O avião tipo monomotor que caiu no manguezal da Atalaia, em Aracaju, no dia 06 de maio deste ano, apresentou falhas no sistema elétrico do compensador antes de colidir com a área de mangue. A concepção faz parte do relatório pericial desenvolvido ao longo dos últimos seis meses por técnicos do Centro de Investigação e Prevenção de Acidentes Aeronáuticos (Cenipa). De acordo com os peritos, o sistema de compensador atua como fonte capaz de reduzir a força para controlar a aeronave, bem como operacionaliza no auxílio do equilíbrio da aeronave. O relatório apresentando a dinâmica do voo e as possíveis causas para a queda da aeronave foi concluído no último dia 12, mas disponibilizado publicamente na manhã de ontem pela direção do Cenipa.
O relatório indica ainda que existem indícios construtivos, os quais levam os especialistas a crer que houve um contato acidental entre os cabos condutores com a estrutura do manche. Esse contato pode provocar o acionamento involuntário do relé do trim, travando-o na posição de cabrado ou picado. Se a aeronave estiver em alta velocidade e ocorrer pane, o piloto terá pouco tempo para identificar e eliminar a causa do problema. O acidente aéreo vitimou de forma fatal Adriano Leon, de 32 anos, que estava sozinho; ele havia decolado do Aeroporto Santa Maria, com destino ao município de Unaí (MG). Leon estava certificado, era habilitado, estava qualificado e possuía experiência nesse tipo de voo.
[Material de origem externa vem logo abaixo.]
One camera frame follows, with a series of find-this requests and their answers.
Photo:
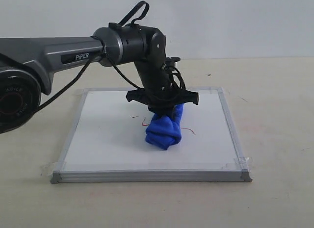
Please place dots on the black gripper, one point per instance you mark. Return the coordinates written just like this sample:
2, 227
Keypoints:
164, 100

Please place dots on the blue cloth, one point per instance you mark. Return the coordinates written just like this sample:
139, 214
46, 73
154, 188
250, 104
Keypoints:
164, 131

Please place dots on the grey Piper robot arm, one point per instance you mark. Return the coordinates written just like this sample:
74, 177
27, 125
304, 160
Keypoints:
27, 67

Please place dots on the white whiteboard with aluminium frame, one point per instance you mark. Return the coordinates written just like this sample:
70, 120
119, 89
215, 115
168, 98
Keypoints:
106, 142
O relatório do Centro de Investigação e Prevenção de Acidentes Aeronáuticos revelou que a aeronave era de fabricação amadora, e estava dentro das conformidades de peso e balanceamento. As escriturações das cadernetas de célula, motor e hélice não foram localizadas.
Pedido de socorro – No dia do acidente, a torre de comando do Aeroporto de Aracaju identificou intercorrências na aeronave cerca de quatro minutos após o piloto dar início ao procedimento de decolagem. De imediato Adriano Leon recebeu a permissão e coordenadas para retornar à pista; 1m20s após a autorização, enquanto realizava a curva, o tripulante perdeu o controle total da aeronave e caiu no manguezal; com o impacto no solo, o monomotor ficou dois metros soterrado. A distância entre o local da queda e da cabeceira da pista é de 900 metros. O trabalho de resgate dos restos mortais de Adriano Leon durou três dias, e foi operacionado por agentes do Corpo de Bombeiros Militar, e profissionais do Instituto Médico Legal (IML).